まっ暗な海にもののようにゆっくり沈んで行く人間、そのイメージはわたしを脅えさせました。「水死」というように事実を伝えているだけではなく、まるでそれはその人の運命だったのだと言っているように見えて、恐ろしかったのです。

ウハチさんがフィリピンに渡ろうとしていた当時は、すでに台湾周辺も危険な海域になっていました。アメリカの潜水艦がどこにいるか分からない、それで日本の船は潜水艦に狙われにくいようにジグザグ航行をするのだそうです。でもただでさえ速度の遅い貨物船が、そんなことをしていたのではますますルソン島上陸が遅れてしまいます。案の定というべきか、ジグザグ航行をしなかった船が魚雷を受けて沈んでしまいます。

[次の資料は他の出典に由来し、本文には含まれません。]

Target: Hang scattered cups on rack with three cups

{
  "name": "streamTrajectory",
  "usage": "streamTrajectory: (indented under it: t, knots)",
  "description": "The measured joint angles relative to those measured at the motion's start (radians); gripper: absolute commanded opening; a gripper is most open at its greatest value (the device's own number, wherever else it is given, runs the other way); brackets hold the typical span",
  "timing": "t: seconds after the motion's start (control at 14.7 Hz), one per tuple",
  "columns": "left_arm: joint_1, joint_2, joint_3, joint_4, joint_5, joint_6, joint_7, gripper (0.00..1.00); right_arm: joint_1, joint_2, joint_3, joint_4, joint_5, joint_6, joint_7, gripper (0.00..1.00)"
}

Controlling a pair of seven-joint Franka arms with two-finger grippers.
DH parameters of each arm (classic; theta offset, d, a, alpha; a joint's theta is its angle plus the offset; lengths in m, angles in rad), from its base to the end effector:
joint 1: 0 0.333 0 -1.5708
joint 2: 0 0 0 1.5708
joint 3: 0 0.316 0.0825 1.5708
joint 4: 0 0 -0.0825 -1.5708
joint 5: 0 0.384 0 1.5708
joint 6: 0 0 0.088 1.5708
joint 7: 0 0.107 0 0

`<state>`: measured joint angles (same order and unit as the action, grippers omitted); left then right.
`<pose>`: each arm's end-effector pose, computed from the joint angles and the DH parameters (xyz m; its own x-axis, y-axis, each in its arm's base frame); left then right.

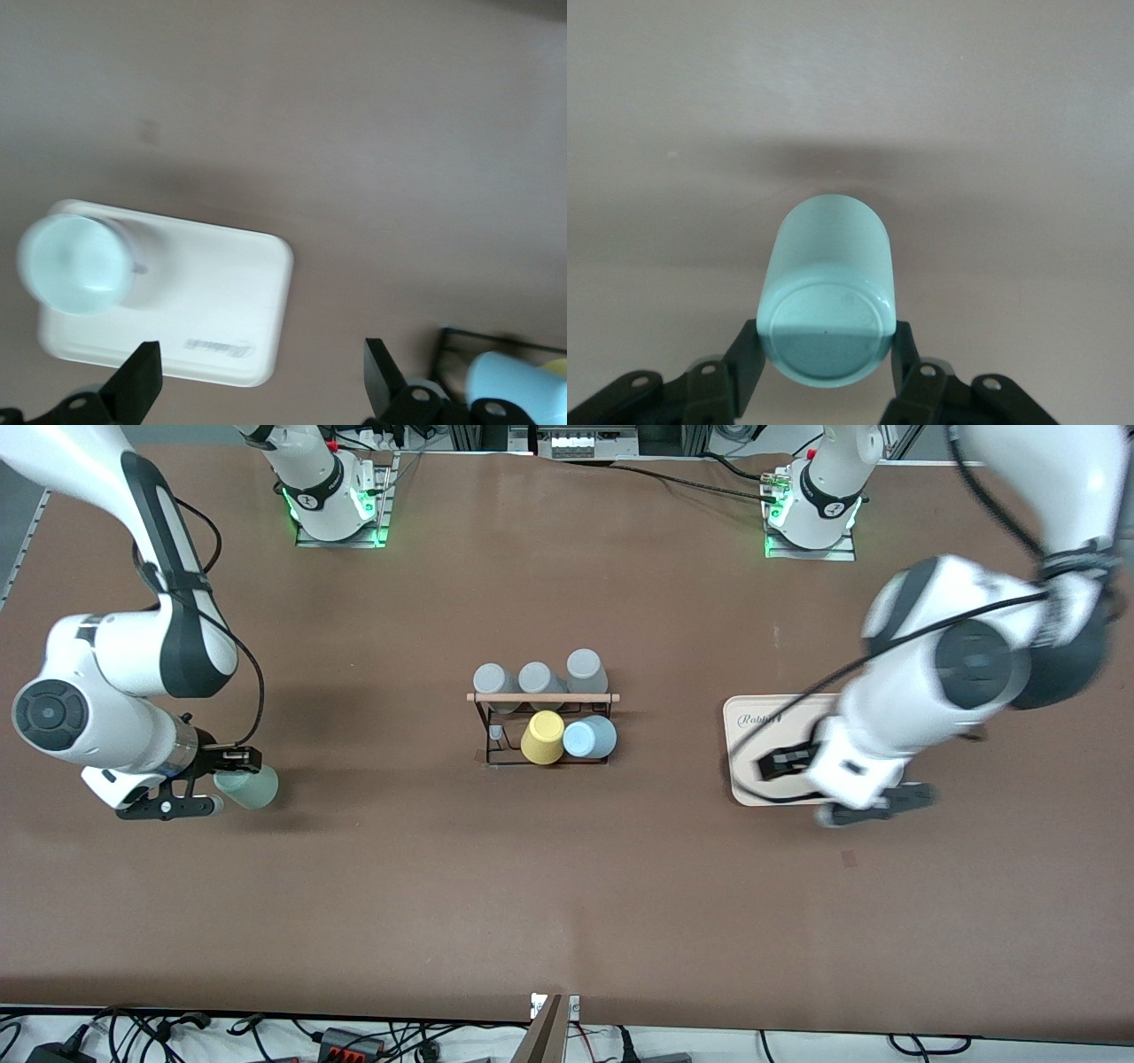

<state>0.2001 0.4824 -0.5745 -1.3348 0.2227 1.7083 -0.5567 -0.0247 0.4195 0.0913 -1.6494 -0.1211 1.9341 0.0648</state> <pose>0.6637 -0.1565 0.4836 0.9797 0.1946 -0.0484 0.1953 -0.9807 0.0117 0.6533 0.0291 0.3603 0.9908 0.0415 -0.1287 0.0518 -0.9956 0.0778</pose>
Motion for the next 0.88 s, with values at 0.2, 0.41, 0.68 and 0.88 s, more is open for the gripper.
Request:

なんと沈んだその船に、またもやウハチさんが乗っていたのです。
「戦場に着く前にもう2回も死にかかってるじゃないですか!?」と、思わずあきれて言っていました。ことが生死に関わることだし、失礼だとは思いましたが、ウハチさんの方はまるで愉快な失敗談のようにおもしろく話してくれるのでした。

「そうだよ。おれは何度も死にかかってるんだよ」と、笑いながら同じ口調で繰り返すのです。
「でも将校は良いよ。船は危ないからってこんどは飛行機で飛べるんだから」とは、漂流しているときに板の上にあぐらをかいていた将校のことを言っていたのでしょうか。口元が少しゆがんで、にやっと笑っていました。

あまり皮肉を言わない人が、このときは何か言いたいことがあるようでした。